Un jour, un disciple se présenta devant le Cheikh Alawi, le cœur lourd et les yeux emplis de larmes. Son visage trahissait une profonde tristesse, et son souffle court témoignait d’un grand trouble intérieur.
Touché par l’état de son élève, le Cheikh lui demanda doucement :
- « Qu’as-tu, mon fils ? Pourquoi ces pleurs ? »
Le disciple s’inclina humblement et répondit, la voix tremblante :
- « Seigneur, cette nuit, j’ai fait un rêve terrible. Je vous ai vu mourir… Et depuis, mon âme est bouleversée. Je ne parviens pas à trouver la paix. »
Le Cheikh, après un court silence, leva calmement les yeux vers lui et lui dit :
- « Le maître qui meurt… pourquoi le prends-tu pour guide alors ? »
Cette question tomba comme une pierre dans le silence de la pièce. Le disciple resta figé, comme si ses larmes s’étaient soudain arrêtées à mi-chemin. Il comprit, à travers ces quelques mots, que son attachement au maître était encore d’un ordre trop terrestre. Il avait mis sa foi dans la forme visible, oubliant que le véritable maître est la lumière intérieure, celle qui transcende la naissance et la mort.
Dans ce récit, un disciple exprime une détresse causée par un rêve où il voit son maître mourir. Cette réaction révèle son attachement au corps du maître, à sa présence physique. Mais la réponse du Cheikh Alawi est une invitation à une compréhension plus profonde de la voie spirituelle : le véritable guide n’est pas l’homme en chair et en os, mais ce qu’il incarne — la vérité, la sagesse, et la lumière divine.

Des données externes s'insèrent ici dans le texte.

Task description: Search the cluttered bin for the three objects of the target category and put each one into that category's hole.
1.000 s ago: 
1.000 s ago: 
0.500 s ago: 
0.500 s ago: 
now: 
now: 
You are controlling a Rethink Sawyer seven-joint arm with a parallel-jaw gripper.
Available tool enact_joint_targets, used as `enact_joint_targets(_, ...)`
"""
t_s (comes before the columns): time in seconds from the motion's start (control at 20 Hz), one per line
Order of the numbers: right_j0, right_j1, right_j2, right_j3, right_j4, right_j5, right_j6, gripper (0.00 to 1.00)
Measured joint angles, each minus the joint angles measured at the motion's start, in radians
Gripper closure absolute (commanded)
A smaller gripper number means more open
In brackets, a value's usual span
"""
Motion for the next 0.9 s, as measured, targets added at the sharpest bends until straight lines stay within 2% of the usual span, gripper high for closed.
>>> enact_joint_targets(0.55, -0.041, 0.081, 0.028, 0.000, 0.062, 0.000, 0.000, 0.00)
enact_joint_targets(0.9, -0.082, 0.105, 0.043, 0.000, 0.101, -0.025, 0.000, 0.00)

Ne confonds pas la forme avec l’essence. Le véritable maître ne meurt jamais, car ce qu’il transmet dépasse sa personne. Il ne faut pas s’attacher aux apparences, mais à la vérité intérieure qu’elles révèlent. Le chemin spirituel commence véritablement lorsque l’élève ne dépend plus de la présence extérieure du maître, mais qu’il reconnaît cette guidance au plus profond de lui-même.
Un soir de lune voilée,
Un disciple, le cœur brisé,
Frappa à la porte du silence
Où résidait son maître en présence.
« Ô toi, lumière de mon âme,
J’ai vu, en rêve, s’éteindre ta flamme.
Ton corps gisait, sans voix, sans vie...
Et mon cœur, depuis, gémit. »
Le Cheikh leva les yeux,
Ses prunelles comme deux cieux,
Et répondit, sans émoi :
« Celui qui meurt… pourquoi fais-tu de lui ta voie ? »

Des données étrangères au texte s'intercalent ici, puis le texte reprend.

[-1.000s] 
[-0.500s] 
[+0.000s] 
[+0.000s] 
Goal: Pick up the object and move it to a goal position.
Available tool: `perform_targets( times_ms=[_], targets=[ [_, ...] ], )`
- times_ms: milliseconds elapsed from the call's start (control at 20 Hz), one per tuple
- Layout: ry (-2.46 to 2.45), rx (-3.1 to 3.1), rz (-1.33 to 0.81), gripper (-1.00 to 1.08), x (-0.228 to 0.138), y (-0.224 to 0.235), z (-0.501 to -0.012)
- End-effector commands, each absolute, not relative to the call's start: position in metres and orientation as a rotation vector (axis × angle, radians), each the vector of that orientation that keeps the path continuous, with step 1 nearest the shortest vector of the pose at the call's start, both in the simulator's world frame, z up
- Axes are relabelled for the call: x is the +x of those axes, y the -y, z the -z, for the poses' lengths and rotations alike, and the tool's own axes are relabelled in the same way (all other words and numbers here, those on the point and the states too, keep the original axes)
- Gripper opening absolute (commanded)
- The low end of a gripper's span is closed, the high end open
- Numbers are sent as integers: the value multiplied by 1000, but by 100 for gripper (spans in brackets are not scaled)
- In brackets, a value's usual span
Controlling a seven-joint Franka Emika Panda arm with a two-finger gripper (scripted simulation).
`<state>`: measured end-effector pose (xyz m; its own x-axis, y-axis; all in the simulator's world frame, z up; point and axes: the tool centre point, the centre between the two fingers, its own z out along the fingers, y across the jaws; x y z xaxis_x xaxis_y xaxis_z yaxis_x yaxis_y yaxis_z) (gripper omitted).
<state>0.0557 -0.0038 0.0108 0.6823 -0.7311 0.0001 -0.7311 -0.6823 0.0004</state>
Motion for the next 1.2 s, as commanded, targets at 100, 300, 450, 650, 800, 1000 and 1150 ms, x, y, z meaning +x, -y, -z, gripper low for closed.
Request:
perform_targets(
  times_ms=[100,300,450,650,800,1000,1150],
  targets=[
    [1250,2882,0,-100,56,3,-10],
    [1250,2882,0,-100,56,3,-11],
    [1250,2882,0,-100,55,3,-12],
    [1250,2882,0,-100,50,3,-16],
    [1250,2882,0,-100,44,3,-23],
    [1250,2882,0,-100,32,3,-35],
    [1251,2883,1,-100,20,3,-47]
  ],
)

Le disciple, alors, s’effondra en lui-même.
Ses larmes cessèrent, remplacées par un souffle suprême.
Il comprit que le maître, véritable,
N’est pas de chair, ni périssable.
Le guide est la Voix dans le silence,
Le Feu qui consume l’apparence,
L’étoile qui, même voilée,
Montre le sentier de l’Unité.
Le vrai maître est un miroir du Divin.
Il meurt en ce monde, mais vit en ton cœur.
Quand tu pleures sa forme, tu oublies son essence.

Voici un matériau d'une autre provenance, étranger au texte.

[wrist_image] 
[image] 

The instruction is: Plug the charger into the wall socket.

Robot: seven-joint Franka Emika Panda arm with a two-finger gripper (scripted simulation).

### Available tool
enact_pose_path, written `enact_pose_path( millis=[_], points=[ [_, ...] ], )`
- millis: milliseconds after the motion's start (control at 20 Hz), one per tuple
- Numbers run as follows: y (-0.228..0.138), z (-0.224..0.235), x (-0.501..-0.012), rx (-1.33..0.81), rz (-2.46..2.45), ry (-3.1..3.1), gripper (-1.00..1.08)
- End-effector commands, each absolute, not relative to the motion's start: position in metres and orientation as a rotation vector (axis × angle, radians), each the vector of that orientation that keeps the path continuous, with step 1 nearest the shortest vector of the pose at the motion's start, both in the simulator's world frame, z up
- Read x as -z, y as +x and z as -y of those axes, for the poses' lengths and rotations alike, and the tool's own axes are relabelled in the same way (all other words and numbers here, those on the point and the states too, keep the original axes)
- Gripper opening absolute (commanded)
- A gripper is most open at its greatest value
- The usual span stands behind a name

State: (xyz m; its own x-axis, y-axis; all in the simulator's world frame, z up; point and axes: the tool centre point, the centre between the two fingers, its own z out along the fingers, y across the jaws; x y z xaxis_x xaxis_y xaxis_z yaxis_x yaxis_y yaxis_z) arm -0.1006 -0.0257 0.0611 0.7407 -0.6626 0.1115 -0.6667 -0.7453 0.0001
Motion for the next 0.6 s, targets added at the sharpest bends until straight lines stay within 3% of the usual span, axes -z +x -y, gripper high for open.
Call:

Cherche-le là où la mort n’a pas de pouvoir :
Au delà de la forme, où l'esprit se tint
Dans la lumière qui jamais ne s’éteint.
Le maître vit, même s’il meurt,
Son souffle danse dans nos cœurs.
Ne cherche pas chair ni demeure,
La vérité n’a point d’heure.
Un disciple aux pas incertains,
Marchait, le cœur plein de chagrin.
Il pleurait, les yeux vers la nuit,
« J’ai vu mon maître… il m’a dit adieu, sans bruit. »
Il frappa, tremblant, à la porte
Où l’esprit du Cheikh le réconforte.
Et dit, tout bas, rempli d’effroi :
« J’ai vu votre mort… et je perds la voie. »
Le Cheikh, paisible, répondit alors,
D’une voix claire, plus forte que la mort :
« Le maître qui meurt… est-ce donc lui ton guide ?
Pourquoi t’attaches-tu à l’enveloppe vide ? »
Et soudain, le disciple comprit,
Que le vrai guide est au-dedans, infini.
Non un homme, ni même un nom,
Mais une flamme, un élan, une direction.
Alors il s’assit, le cœur en paix,
Ayant trouvé Celui qui jamais ne cessait.
Dans le silence, il entendit Sa voix :
« Je suis en toi, marche avec foi. »
Derwish Alawi
Inspiré du récit
de Khalifa Benhamou (disciple et Moqaddem du Cheikh Alawi à Meknès
au Maroc, autorisé à guider), rapporté par son petit-fils Mohammed.